PROBLEM STATEMENT:
Only a number is wanted here: how many lines in the records below contain the string "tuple".
---- MATERIAL TO PROCESS
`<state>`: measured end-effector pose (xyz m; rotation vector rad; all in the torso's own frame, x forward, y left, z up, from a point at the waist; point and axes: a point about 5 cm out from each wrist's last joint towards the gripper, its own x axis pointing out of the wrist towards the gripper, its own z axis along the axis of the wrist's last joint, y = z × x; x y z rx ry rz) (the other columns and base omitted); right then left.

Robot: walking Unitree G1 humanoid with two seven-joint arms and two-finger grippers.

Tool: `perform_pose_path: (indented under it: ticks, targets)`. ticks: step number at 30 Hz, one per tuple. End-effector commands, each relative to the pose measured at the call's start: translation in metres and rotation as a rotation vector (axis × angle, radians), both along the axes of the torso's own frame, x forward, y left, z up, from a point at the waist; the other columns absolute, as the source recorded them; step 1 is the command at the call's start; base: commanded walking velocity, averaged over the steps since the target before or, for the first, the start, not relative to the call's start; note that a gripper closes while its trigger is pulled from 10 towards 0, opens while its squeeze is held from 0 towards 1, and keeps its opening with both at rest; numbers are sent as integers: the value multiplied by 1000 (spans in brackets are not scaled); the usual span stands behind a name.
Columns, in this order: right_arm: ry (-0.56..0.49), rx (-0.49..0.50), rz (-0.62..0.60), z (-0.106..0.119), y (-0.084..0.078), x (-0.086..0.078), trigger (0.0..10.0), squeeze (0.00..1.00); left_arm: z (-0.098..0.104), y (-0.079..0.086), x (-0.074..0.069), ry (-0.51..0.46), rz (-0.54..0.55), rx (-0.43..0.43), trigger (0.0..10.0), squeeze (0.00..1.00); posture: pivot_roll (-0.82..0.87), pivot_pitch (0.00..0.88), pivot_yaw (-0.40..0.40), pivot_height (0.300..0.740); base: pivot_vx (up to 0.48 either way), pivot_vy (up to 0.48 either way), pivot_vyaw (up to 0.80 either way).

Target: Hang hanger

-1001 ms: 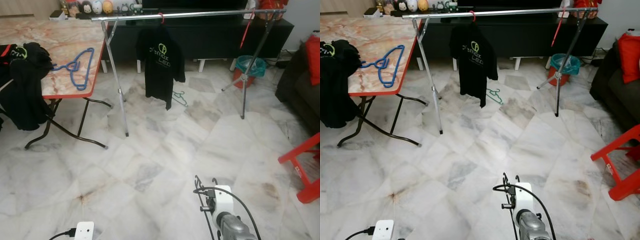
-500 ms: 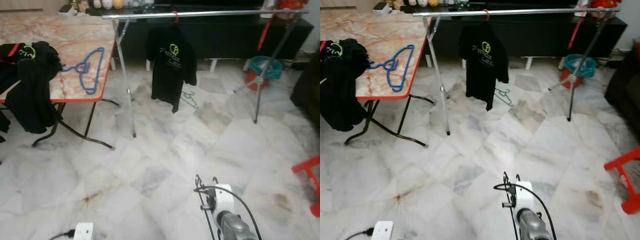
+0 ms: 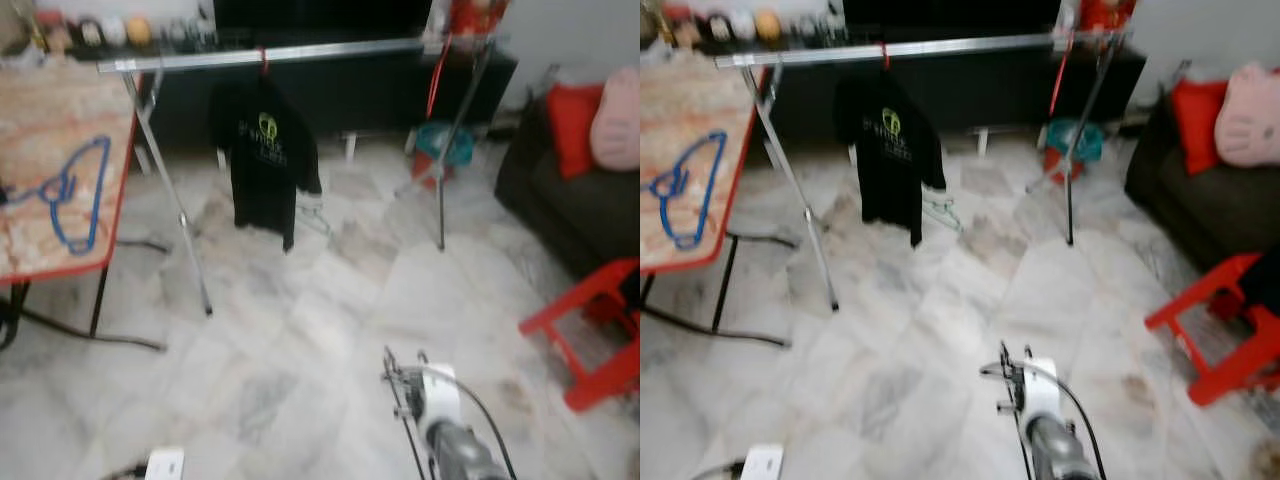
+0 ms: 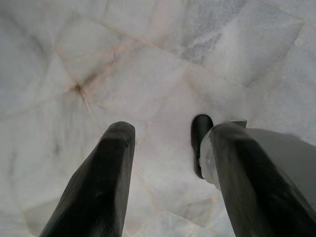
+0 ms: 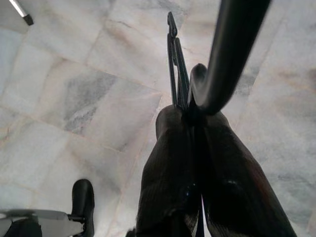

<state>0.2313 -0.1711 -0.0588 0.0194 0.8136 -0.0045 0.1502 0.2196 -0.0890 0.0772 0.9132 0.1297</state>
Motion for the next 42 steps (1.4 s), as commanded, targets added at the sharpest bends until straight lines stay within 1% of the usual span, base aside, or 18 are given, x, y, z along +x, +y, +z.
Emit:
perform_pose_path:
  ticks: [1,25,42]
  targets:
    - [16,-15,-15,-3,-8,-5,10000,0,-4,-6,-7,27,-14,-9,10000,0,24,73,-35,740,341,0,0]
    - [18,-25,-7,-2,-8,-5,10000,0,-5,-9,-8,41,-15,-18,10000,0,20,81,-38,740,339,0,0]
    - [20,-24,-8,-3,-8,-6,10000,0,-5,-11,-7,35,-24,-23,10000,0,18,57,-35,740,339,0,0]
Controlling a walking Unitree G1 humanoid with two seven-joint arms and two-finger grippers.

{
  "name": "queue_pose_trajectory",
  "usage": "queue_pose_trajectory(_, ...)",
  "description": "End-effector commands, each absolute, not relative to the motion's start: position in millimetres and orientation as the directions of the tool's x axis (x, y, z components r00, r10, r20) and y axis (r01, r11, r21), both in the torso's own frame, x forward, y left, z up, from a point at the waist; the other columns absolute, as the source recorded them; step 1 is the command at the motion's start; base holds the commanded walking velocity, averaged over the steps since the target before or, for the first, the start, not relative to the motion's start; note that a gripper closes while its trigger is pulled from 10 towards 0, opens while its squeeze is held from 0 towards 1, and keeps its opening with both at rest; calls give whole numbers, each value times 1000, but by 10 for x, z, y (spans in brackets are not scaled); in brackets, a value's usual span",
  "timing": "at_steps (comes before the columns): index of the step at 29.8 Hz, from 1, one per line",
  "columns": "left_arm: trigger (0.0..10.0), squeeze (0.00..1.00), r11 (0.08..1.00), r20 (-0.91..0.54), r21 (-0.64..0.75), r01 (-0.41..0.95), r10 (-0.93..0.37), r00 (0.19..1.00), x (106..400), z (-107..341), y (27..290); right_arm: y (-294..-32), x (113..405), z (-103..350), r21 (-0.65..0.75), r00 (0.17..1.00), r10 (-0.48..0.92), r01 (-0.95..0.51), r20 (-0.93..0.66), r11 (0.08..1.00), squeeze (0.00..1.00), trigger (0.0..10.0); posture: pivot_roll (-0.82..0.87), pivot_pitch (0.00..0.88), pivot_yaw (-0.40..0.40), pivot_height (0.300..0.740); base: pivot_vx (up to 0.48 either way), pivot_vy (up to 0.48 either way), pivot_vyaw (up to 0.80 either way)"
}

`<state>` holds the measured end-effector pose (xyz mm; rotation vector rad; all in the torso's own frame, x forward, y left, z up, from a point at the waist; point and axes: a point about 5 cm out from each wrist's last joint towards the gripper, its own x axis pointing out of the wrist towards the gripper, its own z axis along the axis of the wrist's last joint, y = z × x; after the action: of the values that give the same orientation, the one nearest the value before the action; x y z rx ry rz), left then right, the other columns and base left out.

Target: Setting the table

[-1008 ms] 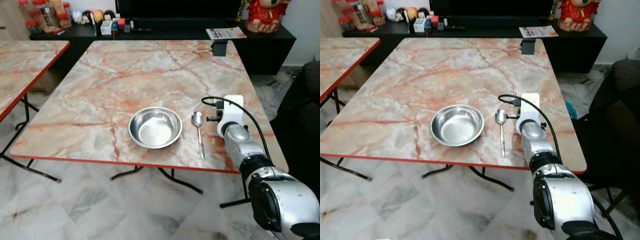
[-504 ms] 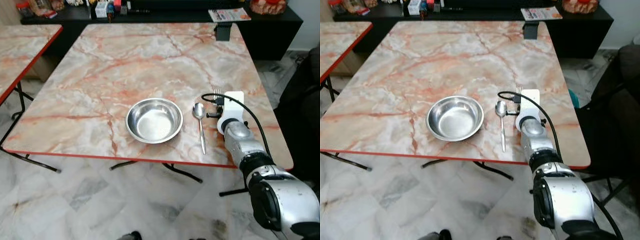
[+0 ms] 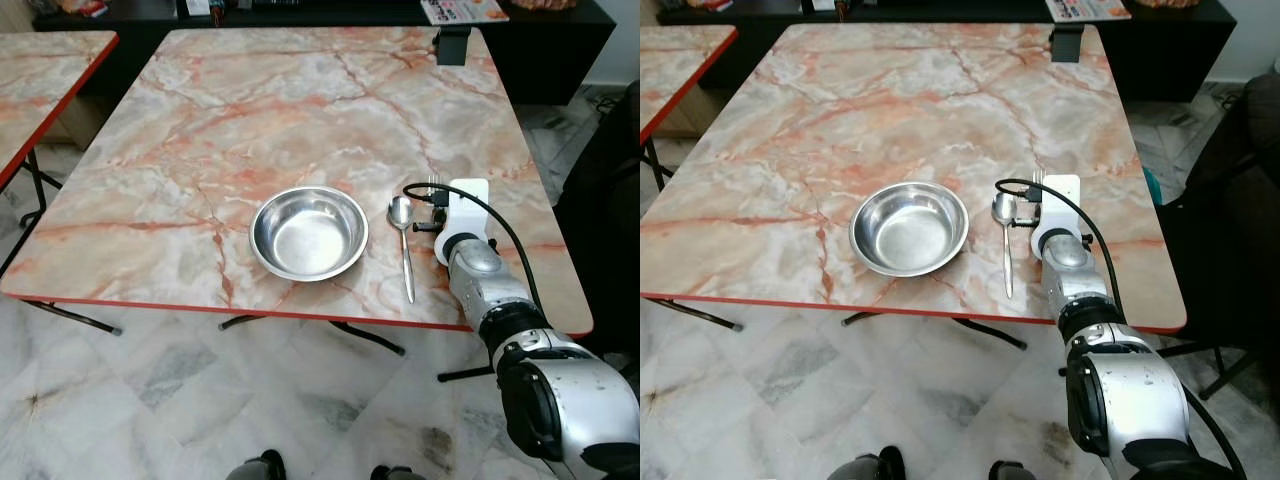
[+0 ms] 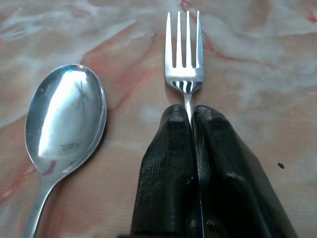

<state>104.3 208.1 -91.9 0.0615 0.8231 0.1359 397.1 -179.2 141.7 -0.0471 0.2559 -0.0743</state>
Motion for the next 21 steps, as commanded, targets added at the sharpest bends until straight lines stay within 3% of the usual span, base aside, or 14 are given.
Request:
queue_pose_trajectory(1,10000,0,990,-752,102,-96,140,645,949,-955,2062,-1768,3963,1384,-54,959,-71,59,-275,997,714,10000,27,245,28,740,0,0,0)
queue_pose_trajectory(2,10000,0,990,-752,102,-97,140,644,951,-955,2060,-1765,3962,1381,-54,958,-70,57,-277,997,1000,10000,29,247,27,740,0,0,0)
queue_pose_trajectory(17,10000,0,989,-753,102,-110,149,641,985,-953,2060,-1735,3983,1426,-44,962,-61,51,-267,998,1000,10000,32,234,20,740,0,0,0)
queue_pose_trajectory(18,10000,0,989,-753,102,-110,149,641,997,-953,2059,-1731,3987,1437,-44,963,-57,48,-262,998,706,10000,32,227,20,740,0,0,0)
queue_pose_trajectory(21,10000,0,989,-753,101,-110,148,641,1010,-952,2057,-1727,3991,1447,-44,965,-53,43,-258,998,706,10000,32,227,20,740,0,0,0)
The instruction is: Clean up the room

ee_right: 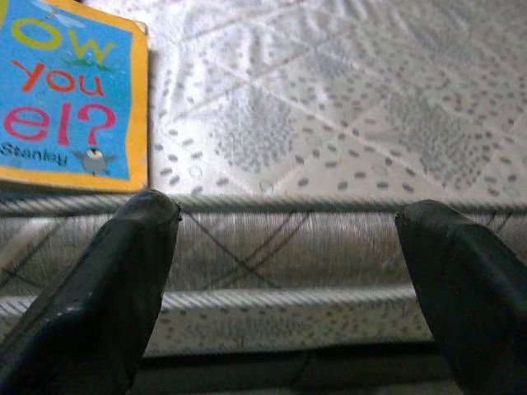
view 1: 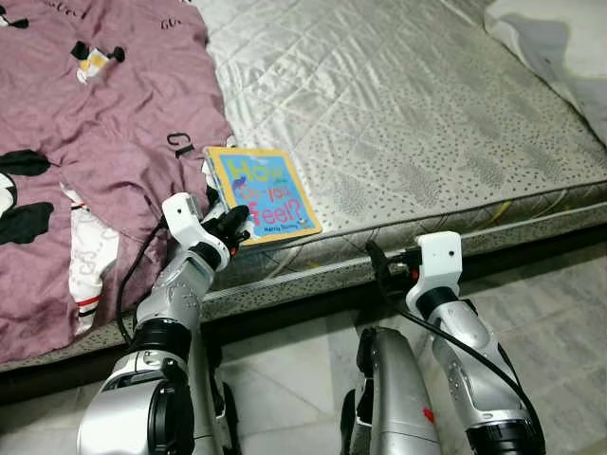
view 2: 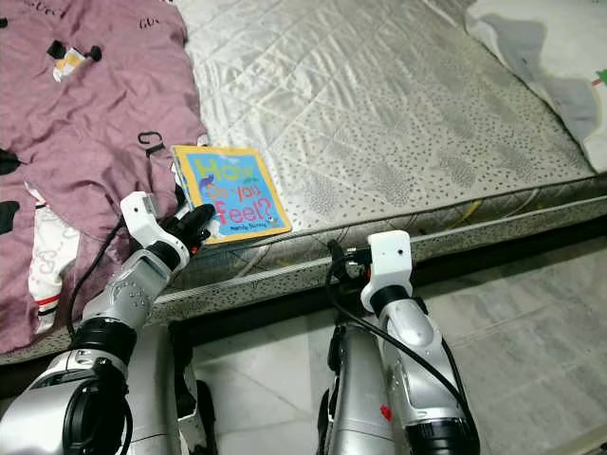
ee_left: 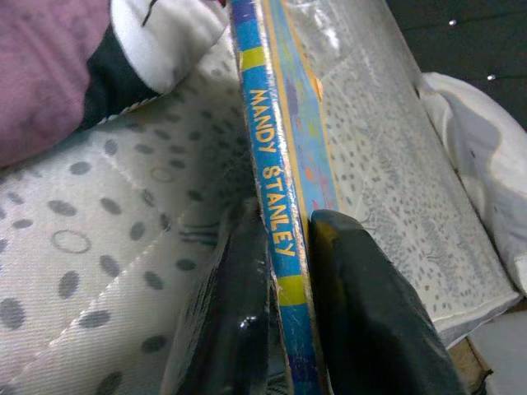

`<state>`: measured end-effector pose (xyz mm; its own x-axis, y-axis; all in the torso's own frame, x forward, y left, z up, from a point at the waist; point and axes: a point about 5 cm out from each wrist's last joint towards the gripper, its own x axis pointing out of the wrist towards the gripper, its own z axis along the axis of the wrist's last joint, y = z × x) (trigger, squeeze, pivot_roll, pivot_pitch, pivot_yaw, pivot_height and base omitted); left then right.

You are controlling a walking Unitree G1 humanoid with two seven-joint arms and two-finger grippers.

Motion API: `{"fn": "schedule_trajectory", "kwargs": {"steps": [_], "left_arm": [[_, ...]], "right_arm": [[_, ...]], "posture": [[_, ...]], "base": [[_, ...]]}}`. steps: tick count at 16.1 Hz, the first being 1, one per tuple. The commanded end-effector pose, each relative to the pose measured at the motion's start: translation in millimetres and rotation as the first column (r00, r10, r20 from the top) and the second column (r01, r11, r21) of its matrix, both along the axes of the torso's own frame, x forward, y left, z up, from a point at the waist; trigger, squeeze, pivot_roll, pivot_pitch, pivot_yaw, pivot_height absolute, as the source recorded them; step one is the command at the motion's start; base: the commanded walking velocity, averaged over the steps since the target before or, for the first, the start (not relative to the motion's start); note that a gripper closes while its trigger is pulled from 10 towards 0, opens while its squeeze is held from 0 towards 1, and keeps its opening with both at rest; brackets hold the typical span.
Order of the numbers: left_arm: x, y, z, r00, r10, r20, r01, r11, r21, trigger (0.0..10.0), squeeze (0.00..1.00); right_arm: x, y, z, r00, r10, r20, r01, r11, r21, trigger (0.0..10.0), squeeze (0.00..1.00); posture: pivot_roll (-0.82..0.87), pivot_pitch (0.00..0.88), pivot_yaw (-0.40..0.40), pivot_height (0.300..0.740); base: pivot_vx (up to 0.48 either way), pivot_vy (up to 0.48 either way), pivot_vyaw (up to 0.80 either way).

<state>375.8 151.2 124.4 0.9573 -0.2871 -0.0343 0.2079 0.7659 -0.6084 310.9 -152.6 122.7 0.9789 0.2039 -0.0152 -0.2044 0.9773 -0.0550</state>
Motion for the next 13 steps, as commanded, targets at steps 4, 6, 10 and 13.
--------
EXERCISE SOLUTION:
2